Guy Steele's paper, Organizing functional code for parallel execution or, foldl and foldr considered slightly harmful [PDF] gives a very readable presentation of designing code for performance.
It advocates using trees instead of lists as the primary data structure. Trees naturally decompose into a structure easily processed by Map/reduce.
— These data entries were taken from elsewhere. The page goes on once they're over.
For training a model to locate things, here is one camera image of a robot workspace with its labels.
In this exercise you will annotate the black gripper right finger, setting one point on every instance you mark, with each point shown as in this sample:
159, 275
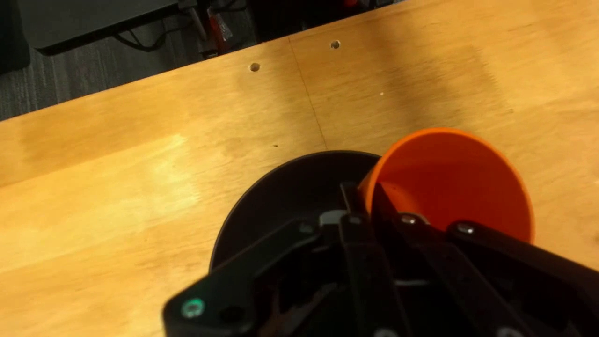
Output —
492, 284

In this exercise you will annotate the orange plastic cup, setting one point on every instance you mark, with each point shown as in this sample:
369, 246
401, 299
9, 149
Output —
446, 177

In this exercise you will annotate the black bowl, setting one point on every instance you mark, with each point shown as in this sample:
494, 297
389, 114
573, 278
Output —
301, 188

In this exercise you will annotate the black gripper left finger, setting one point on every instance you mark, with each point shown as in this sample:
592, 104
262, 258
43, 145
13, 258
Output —
326, 278

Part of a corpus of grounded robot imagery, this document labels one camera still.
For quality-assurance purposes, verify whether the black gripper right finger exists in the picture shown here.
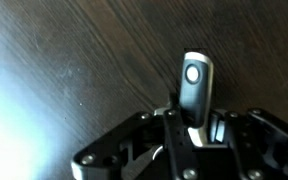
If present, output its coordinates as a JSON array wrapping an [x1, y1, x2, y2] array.
[[198, 108, 288, 180]]

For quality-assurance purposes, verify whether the medium silver measuring cup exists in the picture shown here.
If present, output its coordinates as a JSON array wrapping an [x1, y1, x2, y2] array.
[[153, 51, 227, 148]]

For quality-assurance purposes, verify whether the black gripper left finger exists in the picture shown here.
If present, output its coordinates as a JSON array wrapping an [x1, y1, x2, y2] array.
[[71, 92, 198, 180]]

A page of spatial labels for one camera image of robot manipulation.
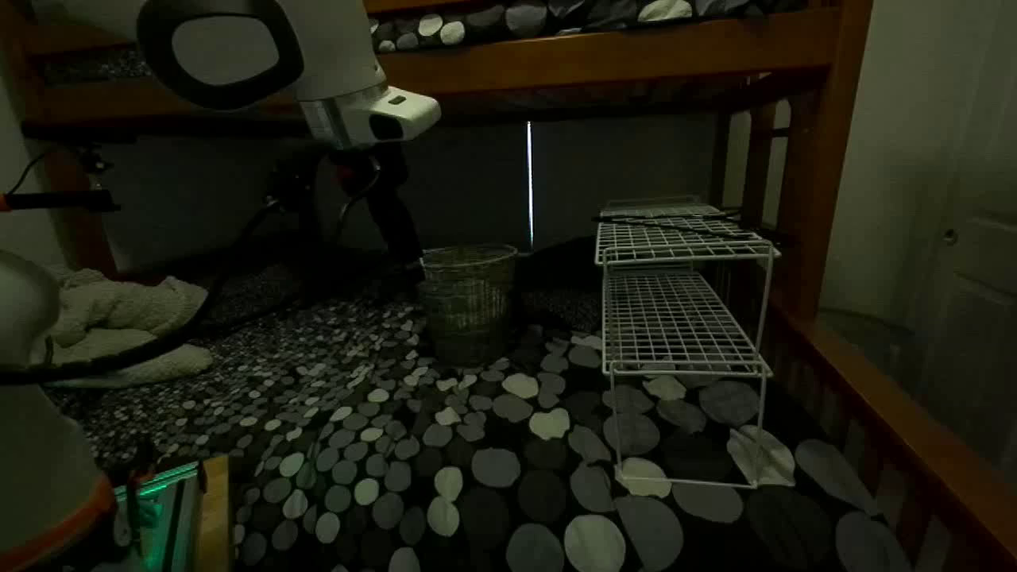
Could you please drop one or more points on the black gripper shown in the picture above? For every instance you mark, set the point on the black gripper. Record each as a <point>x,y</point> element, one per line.
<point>375,175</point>

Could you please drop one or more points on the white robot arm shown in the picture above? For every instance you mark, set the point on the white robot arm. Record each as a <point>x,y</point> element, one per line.
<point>214,55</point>

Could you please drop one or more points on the woven wicker basket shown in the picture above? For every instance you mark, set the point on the woven wicker basket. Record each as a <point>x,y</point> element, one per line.
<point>465,298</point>

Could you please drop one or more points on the spotted black grey bedspread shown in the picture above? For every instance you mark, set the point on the spotted black grey bedspread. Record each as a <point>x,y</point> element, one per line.
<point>349,448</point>

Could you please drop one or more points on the cream folded blanket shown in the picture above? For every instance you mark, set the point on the cream folded blanket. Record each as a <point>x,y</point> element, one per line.
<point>101,317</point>

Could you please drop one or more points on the green framed box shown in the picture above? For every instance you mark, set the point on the green framed box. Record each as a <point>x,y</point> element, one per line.
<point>175,518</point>

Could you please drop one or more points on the white closet door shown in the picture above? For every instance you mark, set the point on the white closet door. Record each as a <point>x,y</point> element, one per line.
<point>925,219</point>

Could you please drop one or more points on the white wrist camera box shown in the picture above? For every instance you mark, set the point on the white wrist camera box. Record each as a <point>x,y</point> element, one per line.
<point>382,112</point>

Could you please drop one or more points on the white wire shelf rack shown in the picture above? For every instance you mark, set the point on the white wire shelf rack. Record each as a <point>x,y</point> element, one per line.
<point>661,319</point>

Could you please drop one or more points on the wooden bunk bed frame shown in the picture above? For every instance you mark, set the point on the wooden bunk bed frame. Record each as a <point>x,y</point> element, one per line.
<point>823,42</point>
The paper introduces "conc lists" which is a way of implementing lists in terms of trees. In comparison with cons lists there are some trade-offs. Cons lists have first / rest as O(1) operations whereas in a tree structure these involve traversing the tree to the left-most leaf. The big win is on functions that traverse the entire list (such as length / map / filter / append) as these can now be processed in logarithmic time because of the opportunity for parallelism.
For example, map and filter can now be defined in terms of map reduce as shown below.
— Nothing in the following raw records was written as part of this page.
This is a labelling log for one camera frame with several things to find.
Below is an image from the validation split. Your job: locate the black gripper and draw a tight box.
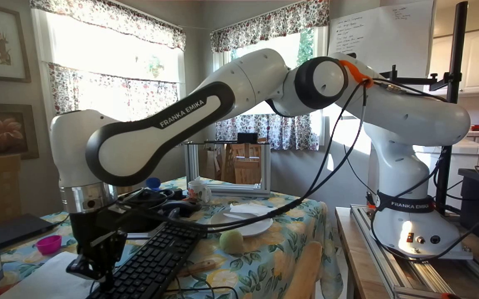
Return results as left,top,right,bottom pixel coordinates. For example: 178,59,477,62
66,205,131,281

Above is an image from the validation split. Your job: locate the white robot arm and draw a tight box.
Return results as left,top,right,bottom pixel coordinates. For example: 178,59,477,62
50,49,469,281

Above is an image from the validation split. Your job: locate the black computer keyboard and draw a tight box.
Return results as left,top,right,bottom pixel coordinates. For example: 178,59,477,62
86,223,206,299

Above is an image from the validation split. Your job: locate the pink small bowl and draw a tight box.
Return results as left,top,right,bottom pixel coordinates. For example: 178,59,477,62
36,235,61,257

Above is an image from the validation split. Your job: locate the white open notebook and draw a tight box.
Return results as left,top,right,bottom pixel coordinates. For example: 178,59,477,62
0,253,91,299

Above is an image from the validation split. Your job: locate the dark blue tablet case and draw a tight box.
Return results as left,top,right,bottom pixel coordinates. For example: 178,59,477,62
0,215,55,248

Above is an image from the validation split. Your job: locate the small green ball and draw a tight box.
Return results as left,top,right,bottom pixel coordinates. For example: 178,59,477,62
219,232,244,257

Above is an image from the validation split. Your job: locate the floral window curtain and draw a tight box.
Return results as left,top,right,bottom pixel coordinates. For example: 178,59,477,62
48,64,178,122

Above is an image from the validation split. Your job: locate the white round plate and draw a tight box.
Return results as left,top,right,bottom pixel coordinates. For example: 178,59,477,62
223,205,272,238

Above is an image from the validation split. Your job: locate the framed flower picture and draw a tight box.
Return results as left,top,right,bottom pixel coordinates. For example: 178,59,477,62
0,104,38,160

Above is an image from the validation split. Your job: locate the floral yellow blue tablecloth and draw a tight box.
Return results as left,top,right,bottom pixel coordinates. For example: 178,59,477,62
0,200,342,299

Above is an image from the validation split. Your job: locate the floral curtain valance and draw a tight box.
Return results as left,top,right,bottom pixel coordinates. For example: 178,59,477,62
209,0,329,52

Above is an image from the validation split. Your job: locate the whiteboard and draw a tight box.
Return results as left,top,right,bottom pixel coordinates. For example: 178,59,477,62
327,0,434,79

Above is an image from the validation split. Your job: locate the black vertical pole stand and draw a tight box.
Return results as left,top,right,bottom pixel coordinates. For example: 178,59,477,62
434,0,469,215

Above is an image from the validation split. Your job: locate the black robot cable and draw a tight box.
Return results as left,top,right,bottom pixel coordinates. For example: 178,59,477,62
163,80,374,235

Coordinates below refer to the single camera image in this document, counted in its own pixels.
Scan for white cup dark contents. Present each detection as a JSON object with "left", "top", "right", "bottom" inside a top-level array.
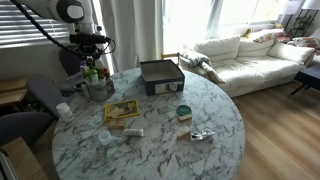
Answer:
[{"left": 74, "top": 82, "right": 90, "bottom": 98}]

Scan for black white small object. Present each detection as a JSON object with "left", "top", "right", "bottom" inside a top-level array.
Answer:
[{"left": 190, "top": 130, "right": 214, "bottom": 142}]

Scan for clear plastic cup blue lid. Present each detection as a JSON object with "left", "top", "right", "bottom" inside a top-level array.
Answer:
[{"left": 85, "top": 78, "right": 108, "bottom": 100}]

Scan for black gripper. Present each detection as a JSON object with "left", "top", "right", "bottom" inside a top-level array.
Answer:
[{"left": 69, "top": 34, "right": 111, "bottom": 67}]

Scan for wooden block near lid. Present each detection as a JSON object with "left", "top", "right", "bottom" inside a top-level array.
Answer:
[{"left": 178, "top": 114, "right": 192, "bottom": 121}]

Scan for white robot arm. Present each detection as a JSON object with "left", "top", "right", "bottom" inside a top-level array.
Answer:
[{"left": 10, "top": 0, "right": 113, "bottom": 67}]

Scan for white jar at edge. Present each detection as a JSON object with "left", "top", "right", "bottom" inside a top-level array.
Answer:
[{"left": 56, "top": 103, "right": 74, "bottom": 122}]

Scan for grey folded blanket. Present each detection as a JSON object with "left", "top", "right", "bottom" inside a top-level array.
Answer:
[{"left": 179, "top": 50, "right": 226, "bottom": 83}]

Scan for dark blue cardboard box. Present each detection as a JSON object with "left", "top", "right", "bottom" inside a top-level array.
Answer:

(define (mapreduce f g id xs)
(cond ((null? xs) id)
(singleton? xs) (f item xs)))
(else (split xs (lambda (ys zs)
(g (mapreduce f g id ys)
(mapreduce f g id zs))))))
(define (map f xs)
(mapreduce (lambda (x) (list (f x))) append '() xs))
(define (length xs)
(mapreduce (lambda (x) 1) + 0 xs))
The split function takes a tree, applies a function to both halves and puts it back together again. This gives an opportunity for parallelism which isn't present when working with a normal cons list.
Conc lists reminds me of Clojure's persistent vectors implementation. To my knowledge Clojure currently doesn't take advantage of these, but it's nice to know it could!